Task:
Output the full listing verbatim.

Collected material:

·····

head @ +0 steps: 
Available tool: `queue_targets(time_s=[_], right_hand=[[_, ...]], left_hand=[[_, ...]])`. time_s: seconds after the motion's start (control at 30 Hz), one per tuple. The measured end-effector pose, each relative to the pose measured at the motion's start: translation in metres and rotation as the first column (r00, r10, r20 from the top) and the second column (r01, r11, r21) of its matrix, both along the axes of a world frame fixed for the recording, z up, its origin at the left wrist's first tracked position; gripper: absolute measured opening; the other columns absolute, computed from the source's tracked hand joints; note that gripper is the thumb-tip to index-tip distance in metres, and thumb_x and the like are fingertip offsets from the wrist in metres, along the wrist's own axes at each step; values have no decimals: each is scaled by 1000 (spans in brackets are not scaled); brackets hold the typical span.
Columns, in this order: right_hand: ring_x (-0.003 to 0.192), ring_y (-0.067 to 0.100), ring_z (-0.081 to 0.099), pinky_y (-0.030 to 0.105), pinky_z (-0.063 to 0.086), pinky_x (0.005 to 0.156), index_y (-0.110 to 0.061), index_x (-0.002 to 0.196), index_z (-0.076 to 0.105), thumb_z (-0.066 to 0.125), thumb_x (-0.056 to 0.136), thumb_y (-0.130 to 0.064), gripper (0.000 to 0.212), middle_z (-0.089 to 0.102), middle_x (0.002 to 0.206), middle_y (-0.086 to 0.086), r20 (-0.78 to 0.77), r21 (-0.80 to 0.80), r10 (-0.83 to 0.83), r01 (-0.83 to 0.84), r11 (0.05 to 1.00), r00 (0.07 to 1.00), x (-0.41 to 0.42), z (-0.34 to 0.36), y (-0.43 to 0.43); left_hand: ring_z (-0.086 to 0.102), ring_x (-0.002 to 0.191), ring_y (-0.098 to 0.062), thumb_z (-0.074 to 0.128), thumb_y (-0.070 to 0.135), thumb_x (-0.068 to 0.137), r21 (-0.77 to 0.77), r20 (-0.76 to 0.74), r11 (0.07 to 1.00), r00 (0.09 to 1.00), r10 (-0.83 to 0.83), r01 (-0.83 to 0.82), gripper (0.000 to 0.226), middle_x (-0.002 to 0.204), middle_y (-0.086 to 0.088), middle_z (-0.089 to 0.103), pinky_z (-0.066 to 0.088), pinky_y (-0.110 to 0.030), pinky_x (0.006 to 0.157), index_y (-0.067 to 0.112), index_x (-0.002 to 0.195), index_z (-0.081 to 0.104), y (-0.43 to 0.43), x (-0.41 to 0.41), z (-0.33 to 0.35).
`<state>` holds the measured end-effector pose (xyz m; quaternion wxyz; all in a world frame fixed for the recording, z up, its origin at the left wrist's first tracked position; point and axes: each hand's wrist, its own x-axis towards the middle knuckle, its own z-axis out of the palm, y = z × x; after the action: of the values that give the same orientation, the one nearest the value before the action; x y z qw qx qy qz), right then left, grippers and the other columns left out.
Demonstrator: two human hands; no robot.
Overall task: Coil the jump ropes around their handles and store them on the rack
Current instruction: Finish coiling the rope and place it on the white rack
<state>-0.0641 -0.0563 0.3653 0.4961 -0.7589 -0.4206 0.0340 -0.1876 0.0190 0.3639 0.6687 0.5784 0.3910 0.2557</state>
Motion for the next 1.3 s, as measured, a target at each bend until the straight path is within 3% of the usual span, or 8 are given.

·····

Answer section:
head @ +0 steps: 
Available tool: `queue_targets(time_s=[_], right_hand=[[_, ...]], left_hand=[[_, ...]])`. time_s: seconds after the motion's start (control at 30 Hz), one per tuple. The measured end-effector pose, each relative to the pose measured at the motion's start: translation in metres and rotation as the first column (r00, r10, r20 from the top) and the second column (r01, r11, r21) of its matrix, both along the axes of a world frame fixed for the recording, z up, its origin at the left wrist's first tracked position; gripper: absolute measured opening; the other columns absolute, computed from the source's tracked hand joints; note that gripper is the thumb-tip to index-tip distance in metres, and thumb_x and the like are fingertip offsets from the wrist in metres, along the wrist's own axes at each step; values have no decimals: each is scaled by 1000 (spans in brackets are not scaled); brackets hold the typical span.
Columns, in this order: right_hand: ring_x (-0.003 to 0.192), ring_y (-0.067 to 0.100), ring_z (-0.081 to 0.099), pinky_y (-0.030 to 0.105), pinky_z (-0.063 to 0.086), pinky_x (0.005 to 0.156), index_y (-0.110 to 0.061), index_x (-0.002 to 0.196), index_z (-0.076 to 0.105), thumb_z (-0.066 to 0.125), thumb_x (-0.056 to 0.136), thumb_y (-0.130 to 0.064), gripper (0.000 to 0.212), middle_z (-0.089 to 0.102), middle_x (0.002 to 0.206), middle_y (-0.086 to 0.086), r20 (-0.78 to 0.77), r21 (-0.80 to 0.80), r10 (-0.83 to 0.83), r01 (-0.83 to 0.84), r11 (0.05 to 1.00), r00 (0.07 to 1.00), x (-0.41 to 0.42), z (-0.34 to 0.36), y (-0.43 to 0.43); left_hand: ring_z (-0.086 to 0.102), ring_x (-0.002 to 0.191), ring_y (-0.098 to 0.062), thumb_z (-0.074 to 0.128), thumb_y (-0.070 to 0.135), thumb_x (-0.068 to 0.137), r21 (-0.77 to 0.77), r20 (-0.76 to 0.74), r11 (0.07 to 1.00), r00 (0.09 to 1.00), r10 (-0.83 to 0.83), r01 (-0.83 to 0.82), gripper (0.000 to 0.226), middle_x (-0.002 to 0.204), middle_y (-0.086 to 0.088), middle_z (-0.089 to 0.103), pinky_z (-0.066 to 0.088), pinky_y (-0.110 to 0.030), pinky_x (0.006 to 0.157), index_y (-0.067 to 0.112), index_x (-0.002 to 0.195), index_z (-0.081 to 0.104), y (-0.43 to 0.43), x (-0.41 to 0.41), z (-0.33 to 0.35).
`<state>` holds the measured end-effector pose (xyz m; quaternion wxyz; all in a world frame fixed for the recording, z up, its origin at the left wrist's first tracked position; point and axes: each hand's wrist, its own x-axis towards the middle knuckle, its own z-axis out of the palm, y = z × x; after the action: of the values that give the same orientation, the one nearest the value before the action; x y z qw qx qy qz), right then left, grippers and the other columns left out.
Demonstrator: two human hands; no robot.
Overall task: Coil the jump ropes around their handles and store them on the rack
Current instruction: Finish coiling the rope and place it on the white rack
<state>-0.0641 -0.0563 0.3653 0.4961 -0.7589 -0.4206 0.0340 -0.1876 0.0190 0.3639 0.6687 0.5784 0.3910 0.2557</state>
Motion for the next 1.3 s, as measured, a target at each bend until the straight path is within 3% of the usual span, or 8 are given.

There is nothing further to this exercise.